» **EXERCISE DETAILS**: Copy each entry below exactly. No images.

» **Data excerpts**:
::::
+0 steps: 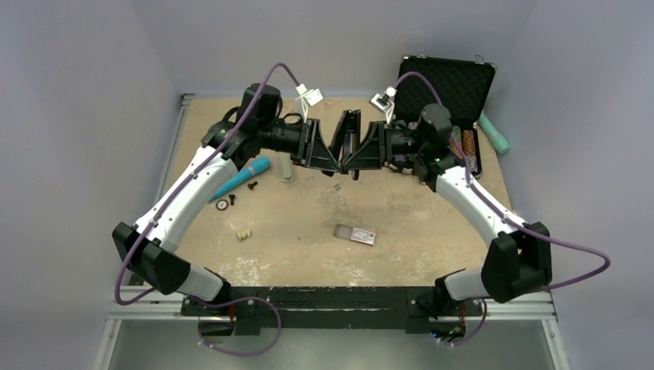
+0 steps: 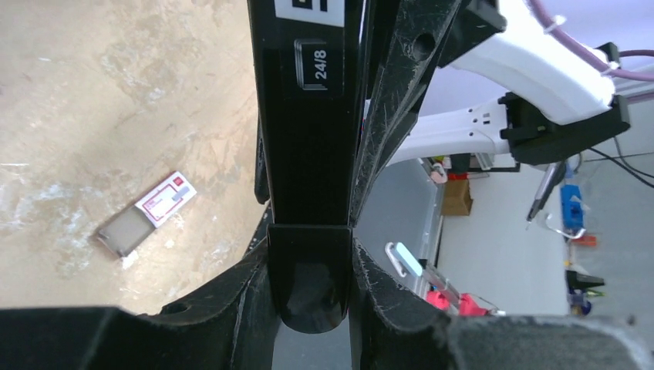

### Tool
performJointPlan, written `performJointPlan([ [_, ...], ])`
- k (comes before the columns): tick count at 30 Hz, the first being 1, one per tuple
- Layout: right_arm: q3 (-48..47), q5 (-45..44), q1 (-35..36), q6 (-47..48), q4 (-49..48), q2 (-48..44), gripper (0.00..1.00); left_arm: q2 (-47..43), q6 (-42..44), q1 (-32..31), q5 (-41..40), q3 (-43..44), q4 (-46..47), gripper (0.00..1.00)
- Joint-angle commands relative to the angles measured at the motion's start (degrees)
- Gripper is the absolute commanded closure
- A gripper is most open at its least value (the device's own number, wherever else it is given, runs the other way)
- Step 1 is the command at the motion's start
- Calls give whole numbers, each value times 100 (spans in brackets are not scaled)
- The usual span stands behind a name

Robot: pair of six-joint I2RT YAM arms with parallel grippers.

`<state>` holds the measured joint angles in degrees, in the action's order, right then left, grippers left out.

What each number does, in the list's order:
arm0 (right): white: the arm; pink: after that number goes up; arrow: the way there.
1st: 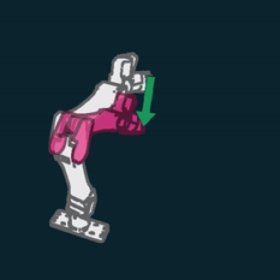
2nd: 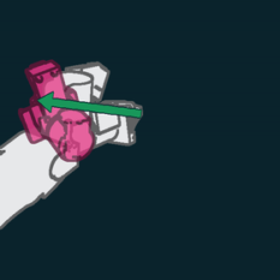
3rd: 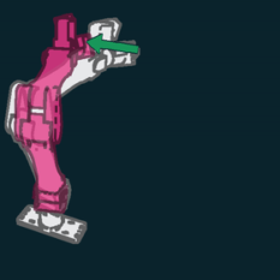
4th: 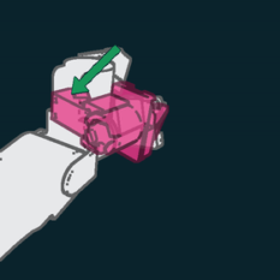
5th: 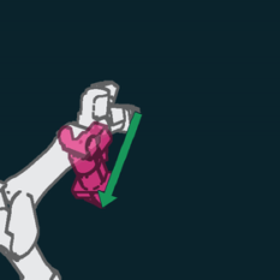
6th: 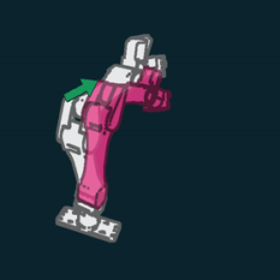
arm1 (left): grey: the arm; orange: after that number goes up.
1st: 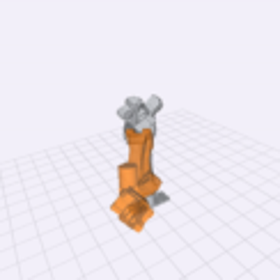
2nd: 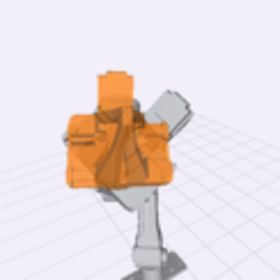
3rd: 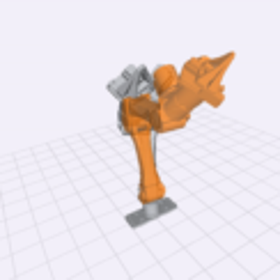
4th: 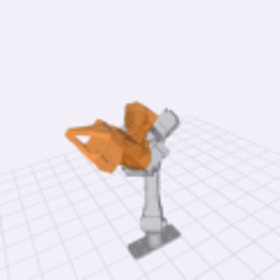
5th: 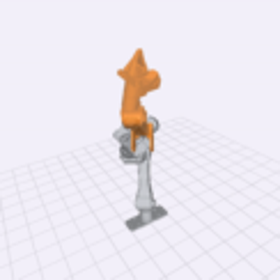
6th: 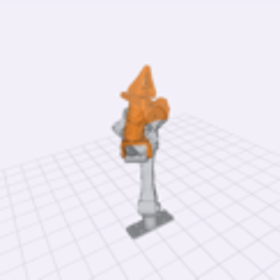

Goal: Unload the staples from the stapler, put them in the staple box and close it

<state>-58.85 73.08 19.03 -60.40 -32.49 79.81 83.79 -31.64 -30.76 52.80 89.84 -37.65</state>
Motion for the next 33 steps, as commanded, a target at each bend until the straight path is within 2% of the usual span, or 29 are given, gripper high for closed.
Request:
performJointPlan([
  [1, -1220, -988, -41, 3541, 3906, -41, 100, 0, 1194, -30, -189, 333, -1032, 100],
  [3, -1479, -1366, -18, 4356, 4932, 99, 100, 74, 1573, -43, -356, 376, -1400, 100],
  [5, -1612, -1681, -5, 4775, 5404, 112, 100, 141, 1840, -39, -472, 422, -1682, 100],
  [12, -1198, -1321, -8, 4446, 4878, -326, 100, 201, 2297, 118, -320, 526, -2165, 100],
  [22, -1093, -2595, -8, 4925, 5596, -628, 100, 266, 2610, 167, -895, 511, -2410, 100],
  [26, -1276, -3284, -3, 5166, 5996, -554, 100, 188, 2653, 159, -1573, 394, -2389, 100],
  [33, -929, -4131, 0, 5087, 5976, -734, 100, 138, 2711, -24, -2705, 112, -2190, 100],
])
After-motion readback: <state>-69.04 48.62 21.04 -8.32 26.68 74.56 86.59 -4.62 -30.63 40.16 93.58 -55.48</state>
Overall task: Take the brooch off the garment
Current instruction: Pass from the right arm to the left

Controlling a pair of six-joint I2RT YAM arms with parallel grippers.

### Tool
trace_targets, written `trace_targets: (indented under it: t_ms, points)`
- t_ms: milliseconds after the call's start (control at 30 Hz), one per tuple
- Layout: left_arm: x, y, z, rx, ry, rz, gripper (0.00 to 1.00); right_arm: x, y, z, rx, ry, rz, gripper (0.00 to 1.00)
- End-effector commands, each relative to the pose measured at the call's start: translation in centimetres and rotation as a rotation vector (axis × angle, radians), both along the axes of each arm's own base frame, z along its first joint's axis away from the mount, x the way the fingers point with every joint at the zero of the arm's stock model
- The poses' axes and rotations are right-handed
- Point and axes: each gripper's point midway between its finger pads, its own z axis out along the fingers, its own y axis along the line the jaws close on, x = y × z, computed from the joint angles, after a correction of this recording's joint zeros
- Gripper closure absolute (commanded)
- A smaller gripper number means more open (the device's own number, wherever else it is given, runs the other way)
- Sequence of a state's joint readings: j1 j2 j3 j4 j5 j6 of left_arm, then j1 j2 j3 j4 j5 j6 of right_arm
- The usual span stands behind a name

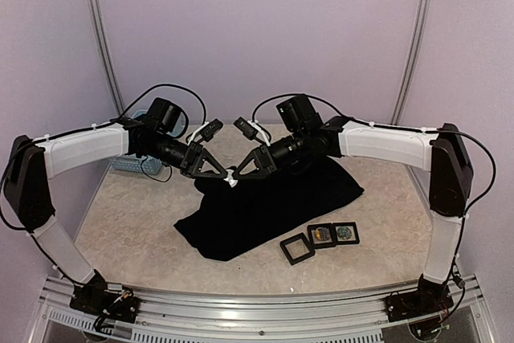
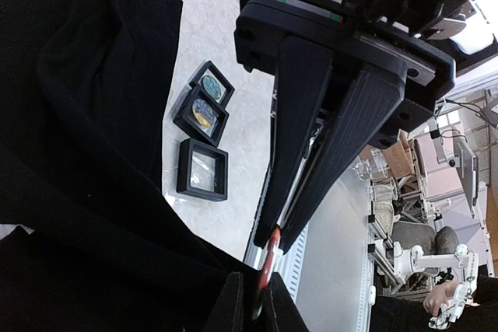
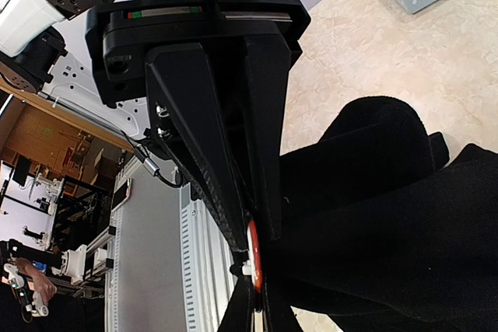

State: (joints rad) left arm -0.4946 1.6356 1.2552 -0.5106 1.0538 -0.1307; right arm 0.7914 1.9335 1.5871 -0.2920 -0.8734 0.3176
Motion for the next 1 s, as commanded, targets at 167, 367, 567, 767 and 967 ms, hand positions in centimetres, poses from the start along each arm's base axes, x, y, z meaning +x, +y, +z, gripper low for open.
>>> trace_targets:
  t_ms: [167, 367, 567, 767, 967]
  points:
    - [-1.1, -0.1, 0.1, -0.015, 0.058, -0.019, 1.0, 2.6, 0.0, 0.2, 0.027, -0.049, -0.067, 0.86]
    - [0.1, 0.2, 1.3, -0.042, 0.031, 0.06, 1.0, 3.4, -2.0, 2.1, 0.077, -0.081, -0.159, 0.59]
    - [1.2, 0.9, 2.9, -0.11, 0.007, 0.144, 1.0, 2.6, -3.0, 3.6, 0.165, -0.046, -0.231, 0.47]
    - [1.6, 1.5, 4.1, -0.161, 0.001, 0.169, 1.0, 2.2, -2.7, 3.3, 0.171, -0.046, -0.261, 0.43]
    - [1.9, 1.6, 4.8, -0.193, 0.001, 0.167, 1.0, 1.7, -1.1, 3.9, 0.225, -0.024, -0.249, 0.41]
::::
» **RESPONSE**:
+0 steps: 
+0 steps: 

### Tool
performJointPlan, written `performJointPlan([ [_, ...], ])`
- k (comes before the columns): tick count at 30 Hz, the first being 1, one per tuple
- Layout: right_arm: q3 (-48..47), q5 (-45..44), q1 (-35..36), q6 (-47..48), q4 (-49..48), q2 (-48..44), gripper (0.00..1.00); left_arm: q2 (-47..43), q6 (-42..44), q1 (-32..31), q5 (-41..40), q3 (-43..44), q4 (-46..47), gripper (0.00..1.00)
- Joint-angle commands relative to the angles measured at the motion's start (degrees)
- Gripper is the absolute commanded closure
- A gripper is most open at its least value (the device's own number, wherever else it is given, runs the other way)
- Step 1 is the command at the motion's start
- Calls give whole numbers, each value times 100 (spans in brackets are not scaled)
- The usual span stands behind a name

Robot: pair of six-joint I2RT YAM arms with parallel grippers.

`<state>` holds the measured joint angles in degrees, in the action's order, right then left, grippers left out.

What each number does, in the list's order:
arm0 (right): white: the arm; pink: after that number goes up; arrow: the way there.
1st: 
2nd: 
3rd: 
4th: 
5th: 
6th: 
arm1 (left): grey: the arm; orange: after that number goes up.
1st: 
2nd: 
3rd: 
4th: 
5th: 
6th: 

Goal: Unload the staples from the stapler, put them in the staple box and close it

<state>-58.85 73.08 19.03 -60.40 -32.49 79.81 83.79 -31.64 -30.76 52.80 89.84 -37.65</state>
Motion for the next 33 steps, as commanded, a target at each bend until the straight path is within 2% of the usual span, or 29 are given, gripper high for closed.
Request:
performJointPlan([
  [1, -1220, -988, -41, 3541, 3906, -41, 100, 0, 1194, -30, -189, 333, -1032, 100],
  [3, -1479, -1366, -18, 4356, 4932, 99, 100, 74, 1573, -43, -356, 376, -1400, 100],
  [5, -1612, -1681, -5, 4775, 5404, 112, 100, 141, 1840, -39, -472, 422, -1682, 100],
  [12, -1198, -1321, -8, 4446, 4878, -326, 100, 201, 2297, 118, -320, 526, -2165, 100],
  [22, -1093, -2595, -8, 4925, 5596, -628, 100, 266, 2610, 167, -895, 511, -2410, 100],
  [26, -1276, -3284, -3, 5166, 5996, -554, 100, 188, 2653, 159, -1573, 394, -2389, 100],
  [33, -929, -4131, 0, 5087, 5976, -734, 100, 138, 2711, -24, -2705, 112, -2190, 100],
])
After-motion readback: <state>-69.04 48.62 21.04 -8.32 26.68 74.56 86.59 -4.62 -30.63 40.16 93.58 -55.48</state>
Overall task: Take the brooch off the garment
Current instruction: Pass from the right arm to the left

Controlling a pair of six-joint I2RT YAM arms with parallel grippers.

### Tool
trace_targets, written `trace_targets: (indented under it: t_ms, points)`
- t_ms: milliseconds after the call's start (control at 30 Hz), one per tuple
- Layout: left_arm: x, y, z, rx, ry, rz, gripper (0.00 to 1.00); right_arm: x, y, z, rx, ry, rz, gripper (0.00 to 1.00)
- End-effector commands, each relative to the pose measured at the call's start: translation in centimetres and rotation as a rotation vector (axis × angle, radians), both along the axes of each arm's own base frame, z along its first joint's axis away from the mount, x the way the fingers point with every joint at the zero of the arm's stock model
- The poses' axes and rotations are right-handed
- Point and axes: each gripper's point midway between its finger pads, its own z axis out along the fingers, its own y axis along the line the jaws close on, x = y × z, computed from the joint angles, after a correction of this recording's joint zeros
- Gripper closure absolute (commanded)
- A smaller gripper number means more open (the device's own number, wherever else it is given, runs the other way)
- Sequence of a state's joint readings: j1 j2 j3 j4 j5 j6 of left_arm, then j1 j2 j3 j4 j5 j6 of right_arm
- The usual span stands behind a name


State: (joints rad) left arm -0.4946 1.6356 1.2552 -0.5106 1.0538 -0.1307; right arm 0.7914 1.9335 1.5871 -0.2920 -0.8734 0.3176
Motion for the next 1 s, as commanded, targets at 167, 367, 567, 767 and 967 ms, hand positions in centimetres, poses from the start along each arm's base axes, x, y, z meaning +x, +y, +z, gripper low for open.
>>> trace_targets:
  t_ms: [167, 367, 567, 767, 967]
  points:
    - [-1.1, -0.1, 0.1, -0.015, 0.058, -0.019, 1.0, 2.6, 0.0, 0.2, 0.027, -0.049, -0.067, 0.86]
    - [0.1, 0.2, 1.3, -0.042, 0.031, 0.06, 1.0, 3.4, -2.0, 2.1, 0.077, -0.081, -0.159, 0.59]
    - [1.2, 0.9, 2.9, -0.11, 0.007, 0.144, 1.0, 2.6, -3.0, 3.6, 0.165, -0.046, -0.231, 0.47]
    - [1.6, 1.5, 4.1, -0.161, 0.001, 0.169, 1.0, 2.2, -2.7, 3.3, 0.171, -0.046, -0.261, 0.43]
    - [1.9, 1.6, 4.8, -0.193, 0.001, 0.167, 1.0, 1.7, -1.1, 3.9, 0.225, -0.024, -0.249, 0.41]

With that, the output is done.